I smirked. “Columnists who live in glass houses with stacked secretaries shouldn't throw stones.”

He reddened. Actually reddened. Finally he managed, “Well, if they
are
queer, Joe and Roy … and they are so close you'd have to pry them apart … they're the worst kind.”

“What kind is that?”

He raised a fist. “The kind that accuse others of it, to deflect such accusations from themselves. That bastard McCarthy implied
I
was a ‘pervert' on the floor of the damn Senate!”

Innocently I asked, “What are you are supposed to have done on the Senate floor, Drew? And to whom?”
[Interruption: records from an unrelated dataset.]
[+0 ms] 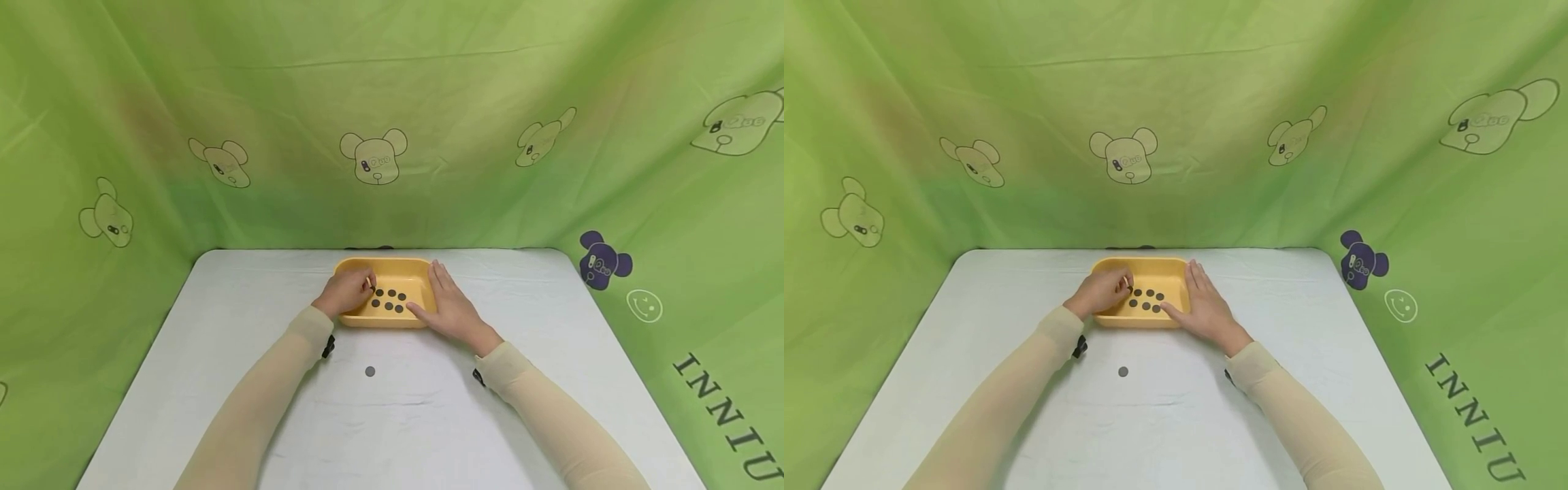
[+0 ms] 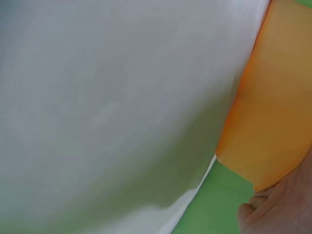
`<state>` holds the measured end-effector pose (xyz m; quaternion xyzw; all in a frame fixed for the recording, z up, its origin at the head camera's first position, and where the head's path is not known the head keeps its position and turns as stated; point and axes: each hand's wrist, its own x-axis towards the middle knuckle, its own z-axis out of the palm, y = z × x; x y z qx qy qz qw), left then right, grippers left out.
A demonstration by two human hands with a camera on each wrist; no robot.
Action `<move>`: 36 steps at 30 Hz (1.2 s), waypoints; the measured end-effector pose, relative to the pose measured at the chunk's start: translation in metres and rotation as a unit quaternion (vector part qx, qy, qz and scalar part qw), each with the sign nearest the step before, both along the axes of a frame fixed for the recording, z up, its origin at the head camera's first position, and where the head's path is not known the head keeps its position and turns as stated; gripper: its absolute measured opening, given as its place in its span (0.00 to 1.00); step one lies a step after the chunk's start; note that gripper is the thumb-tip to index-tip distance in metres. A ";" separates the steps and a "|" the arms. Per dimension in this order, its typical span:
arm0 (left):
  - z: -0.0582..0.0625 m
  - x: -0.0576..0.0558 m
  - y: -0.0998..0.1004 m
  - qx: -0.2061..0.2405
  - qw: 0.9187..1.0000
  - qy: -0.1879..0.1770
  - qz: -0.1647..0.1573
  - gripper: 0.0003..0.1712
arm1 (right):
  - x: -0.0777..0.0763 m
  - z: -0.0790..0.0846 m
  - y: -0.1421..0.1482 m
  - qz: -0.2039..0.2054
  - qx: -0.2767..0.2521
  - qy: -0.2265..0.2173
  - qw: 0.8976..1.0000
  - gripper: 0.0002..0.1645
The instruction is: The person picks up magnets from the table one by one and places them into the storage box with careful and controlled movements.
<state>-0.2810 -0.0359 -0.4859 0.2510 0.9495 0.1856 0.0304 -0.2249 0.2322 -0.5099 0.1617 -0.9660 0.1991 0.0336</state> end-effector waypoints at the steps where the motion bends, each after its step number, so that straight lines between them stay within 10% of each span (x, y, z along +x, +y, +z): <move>1: 0.000 0.000 0.000 -0.004 1.000 0.002 0.000 0.04 | 0.000 0.000 0.000 0.001 -0.001 -0.001 1.000 0.67; 36: -0.006 0.003 0.004 -0.096 0.995 0.040 0.015 0.05 | 0.001 0.002 0.000 0.004 0.000 0.001 1.000 0.67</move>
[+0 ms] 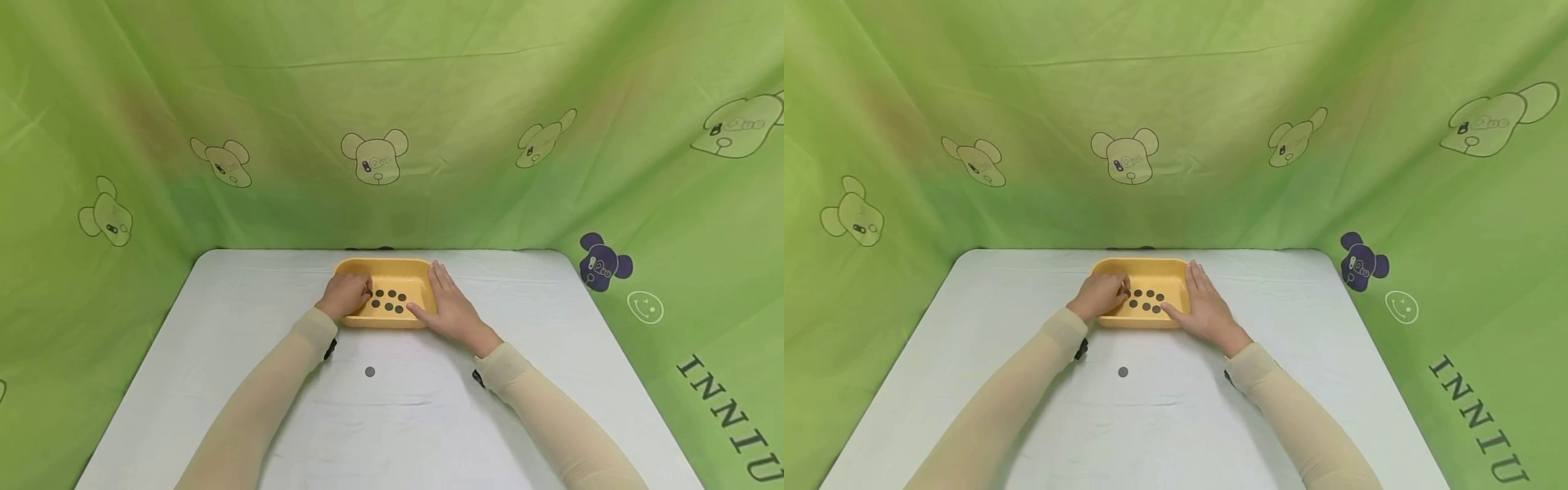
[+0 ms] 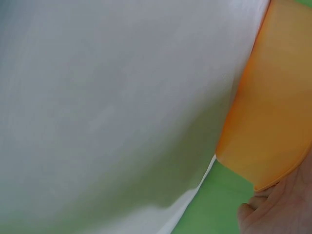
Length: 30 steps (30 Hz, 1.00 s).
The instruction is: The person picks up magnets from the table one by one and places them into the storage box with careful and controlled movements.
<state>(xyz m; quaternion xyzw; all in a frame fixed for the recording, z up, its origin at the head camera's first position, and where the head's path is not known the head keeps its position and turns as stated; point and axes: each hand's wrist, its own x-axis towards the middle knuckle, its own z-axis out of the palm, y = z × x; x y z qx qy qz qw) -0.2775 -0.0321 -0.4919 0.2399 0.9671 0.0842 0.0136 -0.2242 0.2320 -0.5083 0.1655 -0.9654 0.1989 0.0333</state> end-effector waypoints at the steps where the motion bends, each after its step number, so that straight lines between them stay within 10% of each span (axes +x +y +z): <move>1: 0.000 0.001 0.000 -0.004 1.000 -0.001 0.002 0.05 | 0.000 0.000 0.000 0.000 0.000 0.001 1.000 0.67; 30: 0.017 0.008 -0.010 0.075 0.997 -0.013 -0.027 0.08 | -0.001 -0.002 0.001 0.000 0.005 0.006 1.000 0.67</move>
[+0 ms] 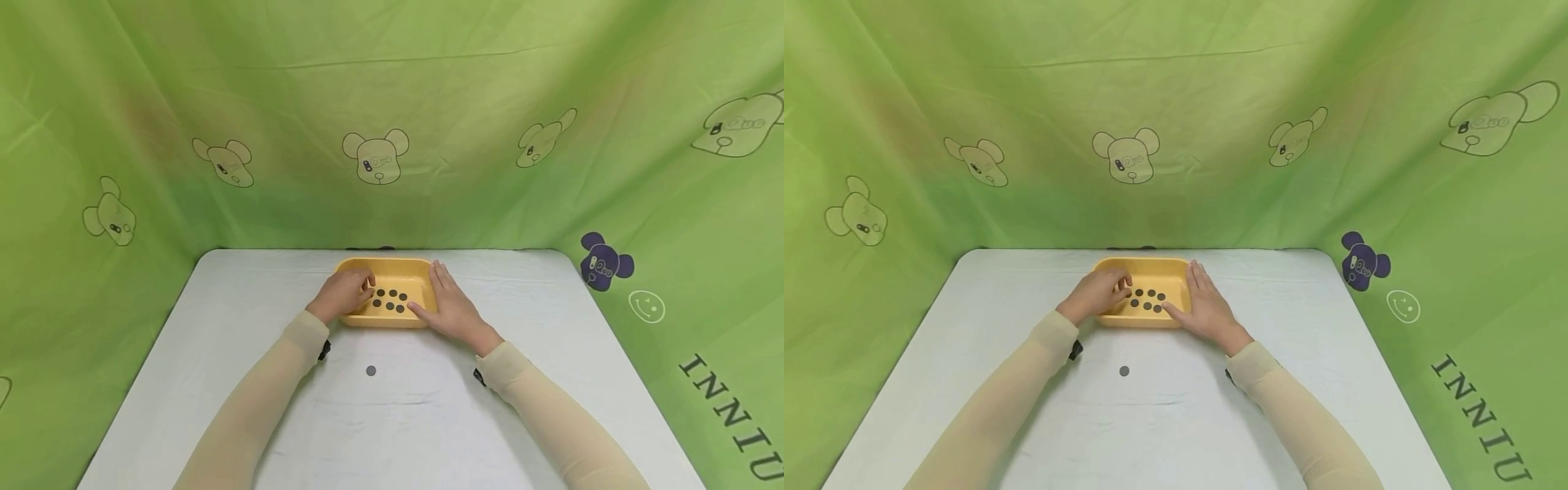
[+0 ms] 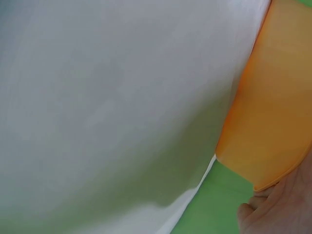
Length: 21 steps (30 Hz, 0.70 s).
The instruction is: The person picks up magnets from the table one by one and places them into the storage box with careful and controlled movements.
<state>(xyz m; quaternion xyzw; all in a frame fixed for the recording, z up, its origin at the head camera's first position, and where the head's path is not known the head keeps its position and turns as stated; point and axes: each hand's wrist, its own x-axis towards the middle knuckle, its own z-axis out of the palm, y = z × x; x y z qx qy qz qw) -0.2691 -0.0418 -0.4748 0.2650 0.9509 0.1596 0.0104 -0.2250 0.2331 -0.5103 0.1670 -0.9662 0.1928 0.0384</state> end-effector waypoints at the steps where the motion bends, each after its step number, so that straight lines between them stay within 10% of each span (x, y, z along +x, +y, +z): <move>1: 0.001 0.002 -0.001 0.006 1.000 0.002 -0.001 0.08 | 0.000 0.000 0.000 0.000 0.001 0.000 1.000 0.67; 21: 0.018 0.041 -0.018 0.108 0.993 0.039 -0.032 0.12 | 0.000 0.001 0.001 0.001 0.001 -0.008 1.000 0.67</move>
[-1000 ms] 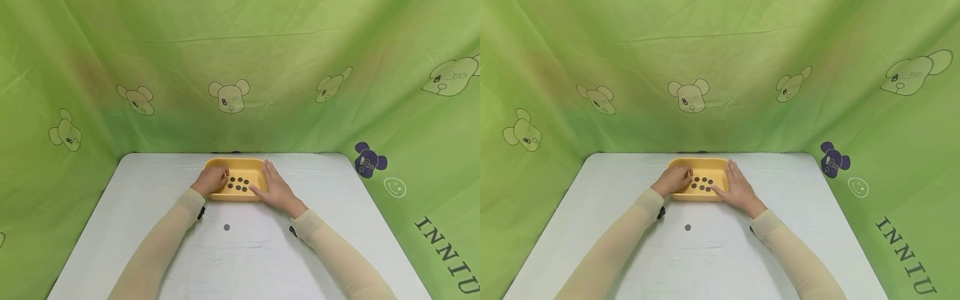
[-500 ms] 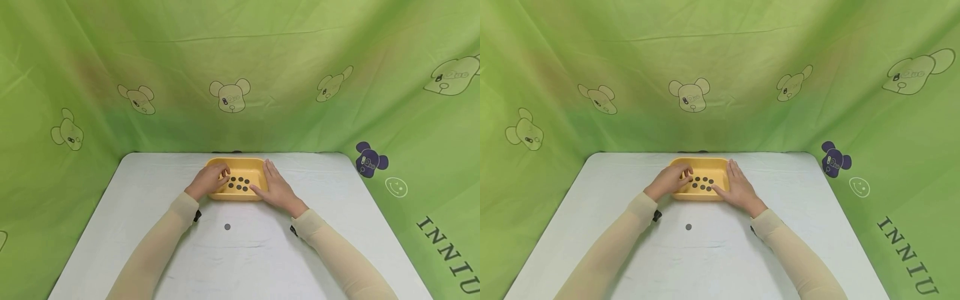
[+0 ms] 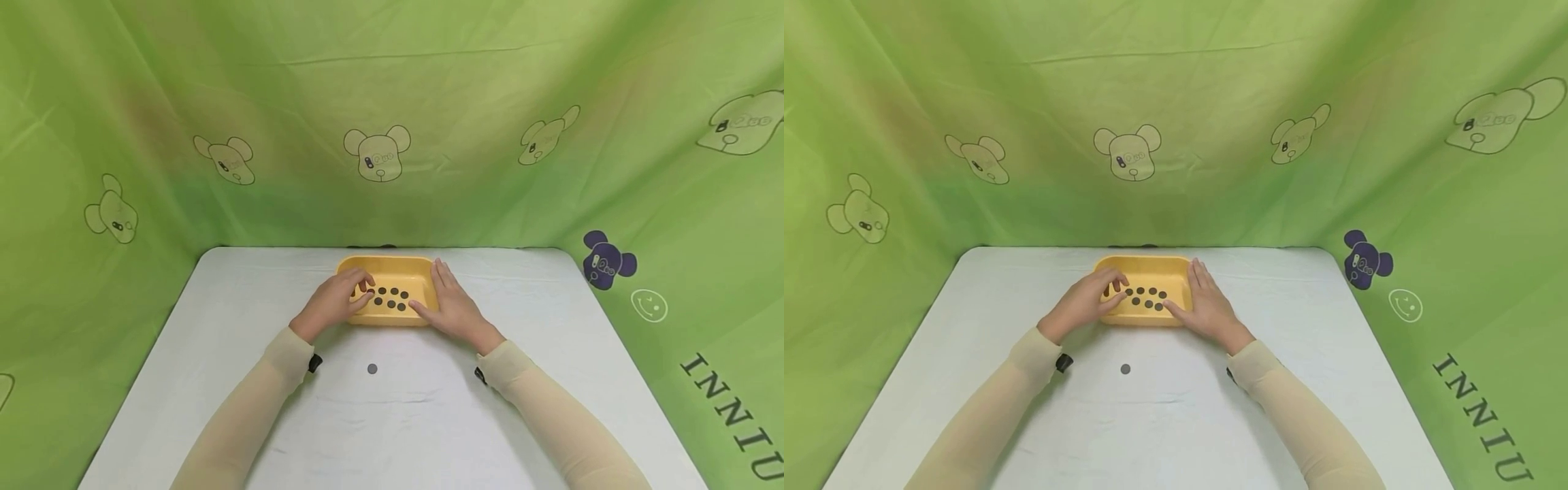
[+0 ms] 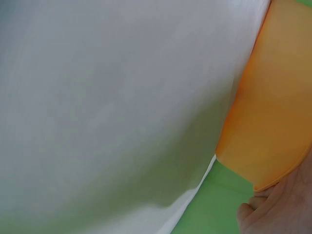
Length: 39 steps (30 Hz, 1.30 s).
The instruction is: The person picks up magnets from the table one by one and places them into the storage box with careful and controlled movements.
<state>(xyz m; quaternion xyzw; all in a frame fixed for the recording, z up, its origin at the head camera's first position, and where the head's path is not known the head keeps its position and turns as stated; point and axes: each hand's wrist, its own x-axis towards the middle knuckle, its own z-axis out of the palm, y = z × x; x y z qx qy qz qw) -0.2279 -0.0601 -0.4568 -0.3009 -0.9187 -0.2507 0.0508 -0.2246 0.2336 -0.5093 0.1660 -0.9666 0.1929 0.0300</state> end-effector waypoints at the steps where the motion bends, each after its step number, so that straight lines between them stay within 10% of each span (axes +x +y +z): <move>1: 0.000 0.002 -0.001 0.003 1.000 0.000 0.000 0.12 | 0.000 0.000 0.000 0.000 0.001 0.001 1.000 0.67; 39: -0.030 0.067 -0.023 0.007 0.997 -0.053 -0.057 0.16 | -0.004 0.000 -0.001 0.001 -0.001 0.001 1.000 0.67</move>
The sniff was almost a snort this time. “Tail-Gunner Joe makes a
big
to-do about his aversion to homosexuality, and rooting out the homos in government because they're bad security risks. But what if it's all to keep the heat off himself?”

I shifted in the wooden chair, lucky not to get a splinter. “The A-1 still takes divorce cases, Drew, but I don't snap photos through motel windows anymore. Even I draw the line.”

“I'm just saying keep your eyes open.”

“I promise. At least one.” I stood. “Now … let me get to work trying to keep that ‘nice couple' from sitting down where you don't stand up again.”